_Task prompt_
From the data below, copy out every line in which the word "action" occurs.

_Exercise data_
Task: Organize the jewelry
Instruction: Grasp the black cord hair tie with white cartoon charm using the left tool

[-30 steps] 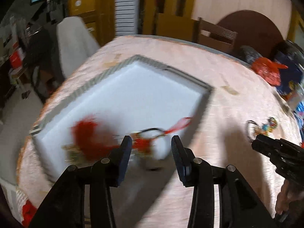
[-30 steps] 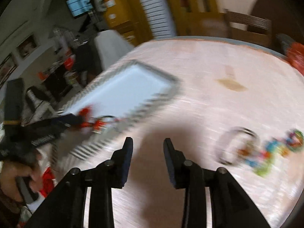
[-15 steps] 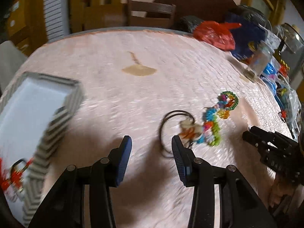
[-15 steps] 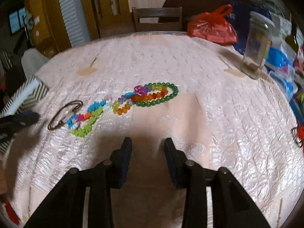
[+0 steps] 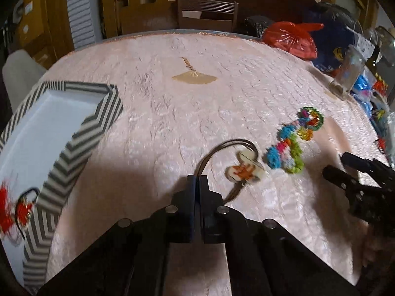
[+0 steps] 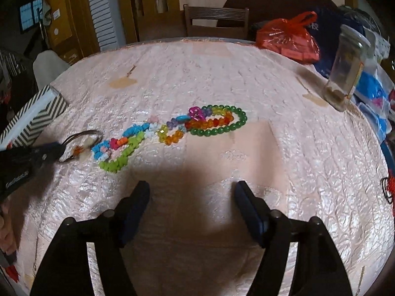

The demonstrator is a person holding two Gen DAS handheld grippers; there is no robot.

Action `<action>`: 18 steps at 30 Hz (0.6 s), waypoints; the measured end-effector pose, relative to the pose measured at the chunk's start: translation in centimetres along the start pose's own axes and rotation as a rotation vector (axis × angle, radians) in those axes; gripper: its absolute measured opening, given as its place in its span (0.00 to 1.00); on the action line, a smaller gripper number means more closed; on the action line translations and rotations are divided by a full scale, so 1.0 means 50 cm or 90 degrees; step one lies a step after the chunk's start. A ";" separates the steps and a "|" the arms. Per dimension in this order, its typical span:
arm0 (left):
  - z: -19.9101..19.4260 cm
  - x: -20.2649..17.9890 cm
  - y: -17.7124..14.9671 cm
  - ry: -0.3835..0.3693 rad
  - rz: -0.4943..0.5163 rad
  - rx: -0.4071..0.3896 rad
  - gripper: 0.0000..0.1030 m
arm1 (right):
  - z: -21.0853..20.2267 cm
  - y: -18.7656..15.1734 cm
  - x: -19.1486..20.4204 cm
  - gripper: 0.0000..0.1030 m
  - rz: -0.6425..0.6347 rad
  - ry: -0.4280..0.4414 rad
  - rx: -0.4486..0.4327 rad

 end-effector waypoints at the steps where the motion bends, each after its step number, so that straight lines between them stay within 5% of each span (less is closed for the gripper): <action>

_Exercise solution_
Action `<action>`: 18 steps at 30 Hz (0.6 s), waypoints; the measured end-effector pose, relative to the pose measured at the chunk's start: translation in centimetres along the start pose's own axes and rotation as a rotation vector (axis × angle, radians) in those axes; gripper: its absolute measured opening, given as its place in its span (0.00 to 1.00); on the action line, a smaller gripper number means more closed; on the action line translations and rotations are divided by a full scale, so 1.0 means 50 cm or 90 degrees; step one lies a step after the chunk's start. A ";" separates the steps and a "|" the arms. Per dimension in this order, its typical span:
 end-effector waypoints at the steps where the motion bends, each after its step number, so that straight lines between them stay within 5% of each span (less is closed for the gripper): <action>

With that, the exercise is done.